Society

"All my worrying has become justified": What it's like having health anxiety during a pandemic

I had to acknowledge that while usually my earlier worries may have been irrational, this time there was a real, present and quite pertinent danger

June 16, 2020
article header image

At the start of the pandemic there was a meme going round on social media saying people with anxiety are best prepared because they’ve already spent many months worrying. Back in February, when cases in the UK had just started to rise, I laughed at this and shared it with my friends who have long put up with my endless anxiety. It seems strange now that all the worrying I’ve done over the years had actually become justified.

I’ve always had chronic health anxiety, but it was only in 2016 when it took over my life in a full-blown way. I was 19 and had just finished a year-long apprenticeship at the Daily Mirror when I started on a manic year of overworking to pay for a journalism qualification. I was working 10am-6pm in one newsroom, then hotfooting it across London to start at 7pm to do an evening shift in another, all in the hope of saving up the funds to do a course.

Once I had enough, I needed to support myself through the programme. As it ran full time from Monday to Friday, I worked every weekend and evenings on Fridays at another paper. I was selling freelance stories, trying to revise and maintain a 20-year-old’s social life. It felt like a student lifestyle on steroids and frankly, without the fun. I was tired, lonely and worried about my future.

By the end, I was exhausted. I started having panic attacks. They crept in slowly. First came anxious thoughts and palpitations, which progressed to lying awake all night listening to my heart beat in my ears. I’d cling onto a cup of tea that I wasn’t drinking, and was terrified that I was dying.

I’d fall into hours-long Google holes about rare illnesses, and obsessively check my arms, legs, eyes, mouth. I’d check my pulse, suddenly concerned my heart would just stop one day. It was debilitating.

Each time I found a new spot, bump, potential symptom I’d cry, exhausted that I had to be consumed into a Google black hole for the next four hours. One “symptom” would lead to another and suddenly I’d be twelve pages deep into medical studies. Even now I ban myself from Googling illnesses for this very reason. I started taking medication and counselling and thankfully, everything began to level out last year. I managed to go to a check up for diabetes in January, getting over my chronic fear of medical settings. It felt good.

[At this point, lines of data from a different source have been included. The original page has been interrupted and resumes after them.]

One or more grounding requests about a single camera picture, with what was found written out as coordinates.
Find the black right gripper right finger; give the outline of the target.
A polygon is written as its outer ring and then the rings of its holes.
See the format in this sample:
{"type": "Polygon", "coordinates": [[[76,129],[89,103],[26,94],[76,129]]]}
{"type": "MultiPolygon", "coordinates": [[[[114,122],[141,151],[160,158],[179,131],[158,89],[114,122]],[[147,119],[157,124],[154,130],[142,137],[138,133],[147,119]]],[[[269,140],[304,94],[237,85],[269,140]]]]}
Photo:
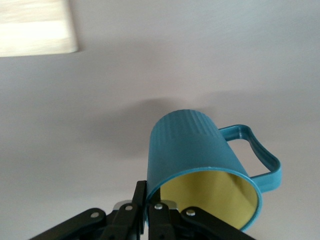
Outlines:
{"type": "Polygon", "coordinates": [[[179,212],[176,204],[161,200],[161,191],[147,187],[148,238],[150,240],[252,240],[253,237],[213,216],[189,206],[179,212]]]}

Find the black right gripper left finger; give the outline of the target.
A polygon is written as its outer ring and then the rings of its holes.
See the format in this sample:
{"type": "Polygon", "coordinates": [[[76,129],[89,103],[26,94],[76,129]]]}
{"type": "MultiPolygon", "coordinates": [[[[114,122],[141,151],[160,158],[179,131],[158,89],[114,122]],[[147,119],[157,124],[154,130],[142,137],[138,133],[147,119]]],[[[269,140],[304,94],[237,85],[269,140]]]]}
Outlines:
{"type": "Polygon", "coordinates": [[[133,198],[118,202],[110,214],[90,208],[34,236],[33,240],[139,240],[144,233],[147,182],[136,183],[133,198]]]}

But then coronavirus hit. Then things began to move very fast—rising deaths and lockdown laws.

Being Type 1 diabetic, as I am, means you are more at risk of complications if you contract Covid. A couple of weeks ago, a report was released saying 1 in 3 Covid deaths in the UK were related to diabetes. Type 1 diabetics are three-and-a half times more likely to die if they catch Covid than a non-diabetic, studies found. Suddenly, when I searched for the latest news update I didn’t have to go very far to find articles shouting about the risk I and others faced.

The general advice when anyone—anxiety issues or not—says they are getting overwhelmed by Covid is to stay off Twitter and don’t watch the news. But for me and other people with chronic health conditions, it’s important we stay on top of the advice at all times. I can’t live a semblance of a normal life, going out on a walk or popping to the shop if there’s information that I don’t know. I have to confront my health anxiety head on and acknowledge that while usually my earlier worries may have been irrational, this time there was a real, present and quite pertinent danger.

Although I didn’t feel like this at the start, it feels like I’m no longer protected. And if I feel like that, how are the people in a more vulnerable position than me meant to feel? As lockdown is lifting, more people start to socialise, parks are full and so are beaches. I want to see this. I want to take part in it, but I’m scared—I feel like there’s not been enough information to people like me or people more vulnerable than me. It’s just been a slap of overwhelming news I’ve been left to simmer in. Ultimately, we can’t afford to avoid the news in the name of self-care, so what are we meant to do?

It's important to remain aware of what's going on in the world. For me, it’s been about being vigilant and even though it goes against my usual coping strategies (not avoiding the news.) It doesn’t help that I feel the messages have been confusing all around, and government advice unclear—but I’m doing what I can to strike a balance between my mental and physical wellbeing.